A questi giochi potevano assistere tutti (anche schiavi e barbari, ma non le donne sposate). Ai Giochi Olimpici erano ammessi solo uomini liberi di stirpe greca i quali durante il primo giorno dovevano giurare davanti ai giudici sportivi di essersi allenati per dieci mesi consecutivi e che non avrebbero commesso scorrettezze durante le competizioni. Gli atleti avrebbero dovuto gareggiare nudi (perciò era vietata alle donne sposate la vista di tali giochi). Ai giudici spettava il compito di iscrivere gli atleti nelle varie categorie a seconda dell’età e di decidere in merito all'esito delle gare. Queste si svolgevano nello stadio che poteva contenere persino sessantamila spettatori, aveva una lunghezza di 210 metri. Il rettilineo delle corse era di 192 metri mentre l'ippodromo aveva una lunghezza di 750 metri.
I nomi dei vincitori erano proclamati dall'araldo, accompagnati dal nome del padre e della città. Atene ricompensava i cittadini che avevano trionfato ad Olimpia con il mantenimento nel Pritaneo (l'edificio pubblico dove in origine era ospitato il primo magistrato ndr) e si raccontava che una città, per accogliere straordinariamente un vincitore olimpionico, non avesse esitato ad abbattere, in occasione del suo ritorno, una parte delle mura per farlo entrare da una porta dalla quale, fino ad allora, non era passato nessuno.

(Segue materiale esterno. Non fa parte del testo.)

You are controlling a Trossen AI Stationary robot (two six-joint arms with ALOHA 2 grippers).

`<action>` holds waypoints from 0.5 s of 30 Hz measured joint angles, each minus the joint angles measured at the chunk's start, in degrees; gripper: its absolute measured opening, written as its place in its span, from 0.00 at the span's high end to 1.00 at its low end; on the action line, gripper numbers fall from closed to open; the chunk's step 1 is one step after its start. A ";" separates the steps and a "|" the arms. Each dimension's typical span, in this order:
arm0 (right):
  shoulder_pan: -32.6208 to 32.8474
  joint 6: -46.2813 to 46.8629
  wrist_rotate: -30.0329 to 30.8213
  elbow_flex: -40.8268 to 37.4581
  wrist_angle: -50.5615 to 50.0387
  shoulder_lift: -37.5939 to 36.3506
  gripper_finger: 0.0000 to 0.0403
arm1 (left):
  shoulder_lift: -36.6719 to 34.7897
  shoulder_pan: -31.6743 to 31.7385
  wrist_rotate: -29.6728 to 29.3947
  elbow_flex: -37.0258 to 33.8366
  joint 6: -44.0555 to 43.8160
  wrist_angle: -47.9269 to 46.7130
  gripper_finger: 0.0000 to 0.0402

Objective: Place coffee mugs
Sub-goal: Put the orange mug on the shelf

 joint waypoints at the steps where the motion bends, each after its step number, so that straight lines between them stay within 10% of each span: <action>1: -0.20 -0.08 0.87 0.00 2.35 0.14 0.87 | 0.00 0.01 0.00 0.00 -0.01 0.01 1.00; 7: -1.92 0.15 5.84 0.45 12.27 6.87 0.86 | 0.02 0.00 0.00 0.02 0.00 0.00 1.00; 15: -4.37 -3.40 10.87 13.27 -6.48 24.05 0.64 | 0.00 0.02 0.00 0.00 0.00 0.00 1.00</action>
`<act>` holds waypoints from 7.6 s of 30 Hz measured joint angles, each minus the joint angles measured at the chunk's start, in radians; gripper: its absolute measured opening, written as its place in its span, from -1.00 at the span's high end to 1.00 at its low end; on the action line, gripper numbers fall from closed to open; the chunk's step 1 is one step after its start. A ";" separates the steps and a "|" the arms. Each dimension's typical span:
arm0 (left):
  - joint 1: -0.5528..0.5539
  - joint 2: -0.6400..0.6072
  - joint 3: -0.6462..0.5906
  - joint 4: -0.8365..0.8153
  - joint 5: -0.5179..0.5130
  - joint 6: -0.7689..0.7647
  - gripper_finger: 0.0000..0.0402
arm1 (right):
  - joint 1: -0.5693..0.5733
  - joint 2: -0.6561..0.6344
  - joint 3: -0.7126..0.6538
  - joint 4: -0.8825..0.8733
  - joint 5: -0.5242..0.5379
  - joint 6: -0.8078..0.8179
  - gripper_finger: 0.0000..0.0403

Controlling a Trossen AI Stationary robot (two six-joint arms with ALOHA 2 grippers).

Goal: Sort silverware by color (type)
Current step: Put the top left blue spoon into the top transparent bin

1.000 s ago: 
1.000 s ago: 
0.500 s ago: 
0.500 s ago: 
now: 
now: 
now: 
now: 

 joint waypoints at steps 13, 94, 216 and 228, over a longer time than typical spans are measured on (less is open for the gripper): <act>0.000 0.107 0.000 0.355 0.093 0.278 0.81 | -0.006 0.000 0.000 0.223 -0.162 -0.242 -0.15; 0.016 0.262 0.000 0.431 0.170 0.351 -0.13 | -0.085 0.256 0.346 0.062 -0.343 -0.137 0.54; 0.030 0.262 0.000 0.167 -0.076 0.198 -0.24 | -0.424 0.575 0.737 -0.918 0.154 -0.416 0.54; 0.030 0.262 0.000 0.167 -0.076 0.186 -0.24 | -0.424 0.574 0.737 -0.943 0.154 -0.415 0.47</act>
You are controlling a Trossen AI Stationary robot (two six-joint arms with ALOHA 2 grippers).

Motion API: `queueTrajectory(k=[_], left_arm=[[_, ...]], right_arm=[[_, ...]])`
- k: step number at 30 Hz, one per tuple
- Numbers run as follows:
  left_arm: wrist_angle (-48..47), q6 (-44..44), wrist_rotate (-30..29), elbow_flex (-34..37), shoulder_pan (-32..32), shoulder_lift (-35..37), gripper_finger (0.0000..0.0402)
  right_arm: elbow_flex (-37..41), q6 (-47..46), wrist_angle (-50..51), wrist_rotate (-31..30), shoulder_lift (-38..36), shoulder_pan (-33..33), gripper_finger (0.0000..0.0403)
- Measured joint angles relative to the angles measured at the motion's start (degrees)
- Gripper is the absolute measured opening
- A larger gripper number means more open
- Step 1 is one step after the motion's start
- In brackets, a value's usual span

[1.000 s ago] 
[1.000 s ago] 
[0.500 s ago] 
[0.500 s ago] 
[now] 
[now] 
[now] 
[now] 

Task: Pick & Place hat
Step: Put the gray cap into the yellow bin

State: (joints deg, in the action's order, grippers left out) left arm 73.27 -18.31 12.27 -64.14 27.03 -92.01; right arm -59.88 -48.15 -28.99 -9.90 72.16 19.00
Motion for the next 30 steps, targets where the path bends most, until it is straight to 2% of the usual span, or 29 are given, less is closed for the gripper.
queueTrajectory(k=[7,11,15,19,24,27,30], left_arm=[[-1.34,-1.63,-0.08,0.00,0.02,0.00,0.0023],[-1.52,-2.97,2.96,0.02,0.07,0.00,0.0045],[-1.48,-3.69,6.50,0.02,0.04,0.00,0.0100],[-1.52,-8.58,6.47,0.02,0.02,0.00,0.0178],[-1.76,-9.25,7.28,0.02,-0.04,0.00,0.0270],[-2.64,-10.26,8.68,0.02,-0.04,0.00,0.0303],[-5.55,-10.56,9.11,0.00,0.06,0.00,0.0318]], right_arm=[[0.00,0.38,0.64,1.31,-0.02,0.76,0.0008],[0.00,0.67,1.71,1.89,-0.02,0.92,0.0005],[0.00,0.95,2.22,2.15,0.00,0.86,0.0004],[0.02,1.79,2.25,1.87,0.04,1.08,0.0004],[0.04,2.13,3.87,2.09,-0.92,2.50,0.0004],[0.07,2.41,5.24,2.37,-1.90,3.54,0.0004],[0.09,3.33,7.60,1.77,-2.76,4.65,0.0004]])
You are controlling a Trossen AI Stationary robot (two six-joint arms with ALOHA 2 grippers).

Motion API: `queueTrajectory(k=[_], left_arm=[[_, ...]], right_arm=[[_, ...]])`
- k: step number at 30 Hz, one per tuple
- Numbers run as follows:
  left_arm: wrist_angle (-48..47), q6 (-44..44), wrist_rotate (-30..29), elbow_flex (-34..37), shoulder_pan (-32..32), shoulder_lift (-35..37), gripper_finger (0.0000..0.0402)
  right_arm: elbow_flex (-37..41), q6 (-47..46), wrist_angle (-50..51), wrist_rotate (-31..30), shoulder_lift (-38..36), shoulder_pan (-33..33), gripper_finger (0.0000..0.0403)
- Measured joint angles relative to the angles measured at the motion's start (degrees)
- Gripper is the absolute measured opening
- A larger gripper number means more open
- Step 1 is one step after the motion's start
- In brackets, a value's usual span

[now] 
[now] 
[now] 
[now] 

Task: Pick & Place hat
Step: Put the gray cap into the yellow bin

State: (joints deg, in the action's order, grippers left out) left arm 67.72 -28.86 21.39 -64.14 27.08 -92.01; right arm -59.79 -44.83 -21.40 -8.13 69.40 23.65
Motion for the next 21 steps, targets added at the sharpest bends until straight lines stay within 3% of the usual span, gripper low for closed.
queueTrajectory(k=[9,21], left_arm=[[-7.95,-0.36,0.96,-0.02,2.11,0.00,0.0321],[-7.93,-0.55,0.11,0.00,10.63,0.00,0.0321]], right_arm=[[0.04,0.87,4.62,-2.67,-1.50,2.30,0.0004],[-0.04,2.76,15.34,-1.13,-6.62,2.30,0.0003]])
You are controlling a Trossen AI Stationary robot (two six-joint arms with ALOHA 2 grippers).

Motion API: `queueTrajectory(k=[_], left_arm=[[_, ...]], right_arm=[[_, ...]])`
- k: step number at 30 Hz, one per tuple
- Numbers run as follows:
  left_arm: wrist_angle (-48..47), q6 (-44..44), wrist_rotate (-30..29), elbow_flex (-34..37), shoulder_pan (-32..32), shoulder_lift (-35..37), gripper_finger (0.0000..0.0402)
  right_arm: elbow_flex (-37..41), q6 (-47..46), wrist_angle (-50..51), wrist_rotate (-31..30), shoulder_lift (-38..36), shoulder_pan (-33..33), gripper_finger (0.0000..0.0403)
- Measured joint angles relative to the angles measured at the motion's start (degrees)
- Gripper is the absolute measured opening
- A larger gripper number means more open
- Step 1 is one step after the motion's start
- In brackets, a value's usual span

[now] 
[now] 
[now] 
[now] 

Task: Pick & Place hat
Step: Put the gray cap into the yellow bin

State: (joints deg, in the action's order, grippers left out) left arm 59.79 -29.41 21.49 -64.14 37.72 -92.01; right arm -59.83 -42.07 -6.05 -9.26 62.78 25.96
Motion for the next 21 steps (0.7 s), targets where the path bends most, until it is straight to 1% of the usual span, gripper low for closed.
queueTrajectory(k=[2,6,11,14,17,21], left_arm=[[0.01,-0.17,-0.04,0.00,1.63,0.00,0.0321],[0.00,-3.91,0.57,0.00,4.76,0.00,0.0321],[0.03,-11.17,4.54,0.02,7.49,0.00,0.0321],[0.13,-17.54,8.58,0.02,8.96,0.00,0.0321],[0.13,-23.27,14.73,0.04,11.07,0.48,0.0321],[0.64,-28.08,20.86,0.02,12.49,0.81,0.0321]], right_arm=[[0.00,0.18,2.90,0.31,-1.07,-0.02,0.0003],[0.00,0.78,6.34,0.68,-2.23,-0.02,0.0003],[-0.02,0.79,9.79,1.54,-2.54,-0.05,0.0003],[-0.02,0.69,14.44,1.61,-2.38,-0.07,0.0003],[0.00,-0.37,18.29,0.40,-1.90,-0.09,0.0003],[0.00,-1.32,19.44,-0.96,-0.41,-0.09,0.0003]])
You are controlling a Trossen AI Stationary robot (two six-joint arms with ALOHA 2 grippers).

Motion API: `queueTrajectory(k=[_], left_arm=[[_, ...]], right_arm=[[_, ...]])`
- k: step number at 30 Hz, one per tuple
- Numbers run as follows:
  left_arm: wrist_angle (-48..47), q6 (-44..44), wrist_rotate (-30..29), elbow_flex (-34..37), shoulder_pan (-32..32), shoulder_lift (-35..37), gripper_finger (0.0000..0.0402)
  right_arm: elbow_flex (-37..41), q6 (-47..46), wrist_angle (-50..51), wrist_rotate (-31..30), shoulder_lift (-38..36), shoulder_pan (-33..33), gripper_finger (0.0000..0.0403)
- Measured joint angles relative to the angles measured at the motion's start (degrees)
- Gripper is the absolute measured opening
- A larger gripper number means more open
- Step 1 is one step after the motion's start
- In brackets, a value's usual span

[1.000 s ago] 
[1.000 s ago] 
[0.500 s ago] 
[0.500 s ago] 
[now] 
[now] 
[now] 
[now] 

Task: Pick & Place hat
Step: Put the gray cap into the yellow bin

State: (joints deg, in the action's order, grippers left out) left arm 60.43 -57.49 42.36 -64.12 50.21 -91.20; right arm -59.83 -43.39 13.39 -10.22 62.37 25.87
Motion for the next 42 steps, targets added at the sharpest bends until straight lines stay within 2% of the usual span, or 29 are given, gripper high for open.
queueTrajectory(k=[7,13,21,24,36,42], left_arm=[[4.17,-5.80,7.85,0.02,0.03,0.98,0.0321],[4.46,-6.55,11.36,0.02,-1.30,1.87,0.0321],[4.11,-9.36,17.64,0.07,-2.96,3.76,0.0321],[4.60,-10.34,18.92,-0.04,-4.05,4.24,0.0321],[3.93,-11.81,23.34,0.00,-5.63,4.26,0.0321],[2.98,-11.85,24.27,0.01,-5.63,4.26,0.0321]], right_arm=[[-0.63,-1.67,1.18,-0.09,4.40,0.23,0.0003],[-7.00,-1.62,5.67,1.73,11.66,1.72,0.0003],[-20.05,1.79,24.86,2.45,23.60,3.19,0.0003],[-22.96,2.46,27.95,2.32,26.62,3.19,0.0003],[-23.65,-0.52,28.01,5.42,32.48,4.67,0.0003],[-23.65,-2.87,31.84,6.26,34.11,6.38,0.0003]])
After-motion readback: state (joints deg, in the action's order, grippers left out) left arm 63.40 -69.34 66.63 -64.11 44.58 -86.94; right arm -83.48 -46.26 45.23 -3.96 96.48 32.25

La partecipazione dei fanciulli alle gare venne vietata sino al 632 a.C: furono comunque sempre esclusi da quelle discipline che richiedevano grande perizia (ad es. quelle equestri e la oplitodromia). Con il tempo, vista l'importanza di queste gare, sorsero in ogni città palestre con istruttori, pagati dallo Stato.